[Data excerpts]
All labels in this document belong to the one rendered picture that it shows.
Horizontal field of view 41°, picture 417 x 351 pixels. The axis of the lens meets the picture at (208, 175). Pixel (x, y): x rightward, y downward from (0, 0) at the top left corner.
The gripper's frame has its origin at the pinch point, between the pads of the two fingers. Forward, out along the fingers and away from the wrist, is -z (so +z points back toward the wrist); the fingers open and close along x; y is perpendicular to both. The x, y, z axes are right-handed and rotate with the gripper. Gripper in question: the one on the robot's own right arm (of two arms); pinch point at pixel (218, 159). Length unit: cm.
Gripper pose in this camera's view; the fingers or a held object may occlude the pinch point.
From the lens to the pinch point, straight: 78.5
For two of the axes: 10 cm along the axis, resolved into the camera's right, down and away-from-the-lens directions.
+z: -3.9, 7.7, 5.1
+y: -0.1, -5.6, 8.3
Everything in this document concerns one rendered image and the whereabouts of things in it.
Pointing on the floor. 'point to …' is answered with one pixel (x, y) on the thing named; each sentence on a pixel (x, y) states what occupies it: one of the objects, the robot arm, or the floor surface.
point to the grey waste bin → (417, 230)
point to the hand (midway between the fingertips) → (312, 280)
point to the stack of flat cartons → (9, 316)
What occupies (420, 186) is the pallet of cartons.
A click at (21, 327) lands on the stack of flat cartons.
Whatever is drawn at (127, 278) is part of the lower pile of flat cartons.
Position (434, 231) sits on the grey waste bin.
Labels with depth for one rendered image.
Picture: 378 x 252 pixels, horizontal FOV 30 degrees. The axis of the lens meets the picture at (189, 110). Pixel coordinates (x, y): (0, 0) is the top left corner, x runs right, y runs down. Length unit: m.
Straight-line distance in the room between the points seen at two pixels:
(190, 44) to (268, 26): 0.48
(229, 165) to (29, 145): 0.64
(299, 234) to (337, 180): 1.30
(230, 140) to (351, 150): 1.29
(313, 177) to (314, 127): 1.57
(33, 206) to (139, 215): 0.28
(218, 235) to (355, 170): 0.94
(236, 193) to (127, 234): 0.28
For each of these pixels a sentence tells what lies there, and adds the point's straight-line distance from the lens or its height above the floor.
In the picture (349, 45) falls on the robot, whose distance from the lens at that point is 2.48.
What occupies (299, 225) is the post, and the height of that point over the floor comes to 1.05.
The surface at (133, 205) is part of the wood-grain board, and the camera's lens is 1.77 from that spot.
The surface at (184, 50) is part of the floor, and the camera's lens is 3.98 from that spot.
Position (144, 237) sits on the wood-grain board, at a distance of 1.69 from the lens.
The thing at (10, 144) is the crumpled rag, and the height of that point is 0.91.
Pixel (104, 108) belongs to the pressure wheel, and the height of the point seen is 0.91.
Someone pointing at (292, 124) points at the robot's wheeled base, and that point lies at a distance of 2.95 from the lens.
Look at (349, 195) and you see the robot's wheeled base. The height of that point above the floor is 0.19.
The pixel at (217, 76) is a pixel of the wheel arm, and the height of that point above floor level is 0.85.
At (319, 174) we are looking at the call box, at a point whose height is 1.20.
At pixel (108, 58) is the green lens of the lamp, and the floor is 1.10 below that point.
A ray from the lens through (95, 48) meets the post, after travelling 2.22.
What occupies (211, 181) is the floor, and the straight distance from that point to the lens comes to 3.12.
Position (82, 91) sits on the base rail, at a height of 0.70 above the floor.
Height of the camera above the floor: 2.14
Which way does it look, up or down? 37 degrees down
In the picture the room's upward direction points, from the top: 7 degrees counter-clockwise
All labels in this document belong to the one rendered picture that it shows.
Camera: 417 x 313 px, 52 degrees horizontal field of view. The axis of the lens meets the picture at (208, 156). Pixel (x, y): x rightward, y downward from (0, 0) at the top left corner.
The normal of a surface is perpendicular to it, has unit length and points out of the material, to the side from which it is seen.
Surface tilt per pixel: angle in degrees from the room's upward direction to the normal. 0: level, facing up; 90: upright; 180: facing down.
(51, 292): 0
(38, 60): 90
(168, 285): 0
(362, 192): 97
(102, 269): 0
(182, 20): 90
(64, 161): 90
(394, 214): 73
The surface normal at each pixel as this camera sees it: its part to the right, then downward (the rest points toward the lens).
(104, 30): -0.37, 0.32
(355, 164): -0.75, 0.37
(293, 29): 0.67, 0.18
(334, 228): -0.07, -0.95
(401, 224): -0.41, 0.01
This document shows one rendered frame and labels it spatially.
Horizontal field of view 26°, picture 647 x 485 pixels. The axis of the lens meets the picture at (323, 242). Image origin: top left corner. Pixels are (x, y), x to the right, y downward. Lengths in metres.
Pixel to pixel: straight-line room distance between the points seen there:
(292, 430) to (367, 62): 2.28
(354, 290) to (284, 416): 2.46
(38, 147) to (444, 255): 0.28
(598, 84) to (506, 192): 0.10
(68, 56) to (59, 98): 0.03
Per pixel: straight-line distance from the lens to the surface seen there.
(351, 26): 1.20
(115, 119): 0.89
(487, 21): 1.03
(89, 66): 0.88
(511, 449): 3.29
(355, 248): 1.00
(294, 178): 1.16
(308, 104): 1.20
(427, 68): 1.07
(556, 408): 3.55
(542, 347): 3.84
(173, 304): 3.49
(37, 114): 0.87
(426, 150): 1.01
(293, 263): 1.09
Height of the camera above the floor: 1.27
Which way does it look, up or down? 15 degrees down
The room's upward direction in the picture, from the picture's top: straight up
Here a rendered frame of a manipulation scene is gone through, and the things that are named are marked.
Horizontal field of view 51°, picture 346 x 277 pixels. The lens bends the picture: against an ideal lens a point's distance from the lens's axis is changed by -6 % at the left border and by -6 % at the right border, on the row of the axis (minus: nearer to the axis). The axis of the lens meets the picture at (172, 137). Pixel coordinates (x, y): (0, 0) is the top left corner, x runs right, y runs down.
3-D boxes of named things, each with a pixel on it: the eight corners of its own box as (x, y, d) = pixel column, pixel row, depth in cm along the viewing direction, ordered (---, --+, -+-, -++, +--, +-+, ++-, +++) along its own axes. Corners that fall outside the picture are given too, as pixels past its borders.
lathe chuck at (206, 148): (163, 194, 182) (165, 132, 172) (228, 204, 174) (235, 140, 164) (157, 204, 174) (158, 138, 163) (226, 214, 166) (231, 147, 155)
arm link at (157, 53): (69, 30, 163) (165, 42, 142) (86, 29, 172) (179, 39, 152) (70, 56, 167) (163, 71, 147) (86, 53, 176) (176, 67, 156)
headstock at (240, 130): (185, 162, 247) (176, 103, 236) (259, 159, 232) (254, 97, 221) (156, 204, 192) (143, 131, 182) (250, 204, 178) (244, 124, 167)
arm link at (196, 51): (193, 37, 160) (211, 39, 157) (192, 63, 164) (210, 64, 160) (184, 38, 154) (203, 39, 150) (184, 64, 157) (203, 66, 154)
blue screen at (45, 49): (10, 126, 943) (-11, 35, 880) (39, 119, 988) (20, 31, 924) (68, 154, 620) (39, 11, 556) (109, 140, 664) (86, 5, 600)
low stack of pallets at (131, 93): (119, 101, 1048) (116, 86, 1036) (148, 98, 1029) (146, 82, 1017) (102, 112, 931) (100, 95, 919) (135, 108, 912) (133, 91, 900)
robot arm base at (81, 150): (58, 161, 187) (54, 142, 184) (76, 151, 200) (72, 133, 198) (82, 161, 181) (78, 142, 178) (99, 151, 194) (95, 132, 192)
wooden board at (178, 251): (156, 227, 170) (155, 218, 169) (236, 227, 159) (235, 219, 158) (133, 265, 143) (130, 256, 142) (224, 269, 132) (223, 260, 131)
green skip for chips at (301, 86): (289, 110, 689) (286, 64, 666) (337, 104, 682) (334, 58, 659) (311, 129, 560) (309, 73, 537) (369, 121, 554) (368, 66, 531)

### Description of the task
Retype exactly, please, only the lines of the entries that run from the one containing "headstock at (240, 130): (185, 162, 247)" to the last.

### Written solution
headstock at (240, 130): (185, 162, 247) (176, 103, 236) (259, 159, 232) (254, 97, 221) (156, 204, 192) (143, 131, 182) (250, 204, 178) (244, 124, 167)
arm link at (196, 51): (193, 37, 160) (211, 39, 157) (192, 63, 164) (210, 64, 160) (184, 38, 154) (203, 39, 150) (184, 64, 157) (203, 66, 154)
blue screen at (45, 49): (10, 126, 943) (-11, 35, 880) (39, 119, 988) (20, 31, 924) (68, 154, 620) (39, 11, 556) (109, 140, 664) (86, 5, 600)
low stack of pallets at (131, 93): (119, 101, 1048) (116, 86, 1036) (148, 98, 1029) (146, 82, 1017) (102, 112, 931) (100, 95, 919) (135, 108, 912) (133, 91, 900)
robot arm base at (81, 150): (58, 161, 187) (54, 142, 184) (76, 151, 200) (72, 133, 198) (82, 161, 181) (78, 142, 178) (99, 151, 194) (95, 132, 192)
wooden board at (178, 251): (156, 227, 170) (155, 218, 169) (236, 227, 159) (235, 219, 158) (133, 265, 143) (130, 256, 142) (224, 269, 132) (223, 260, 131)
green skip for chips at (301, 86): (289, 110, 689) (286, 64, 666) (337, 104, 682) (334, 58, 659) (311, 129, 560) (309, 73, 537) (369, 121, 554) (368, 66, 531)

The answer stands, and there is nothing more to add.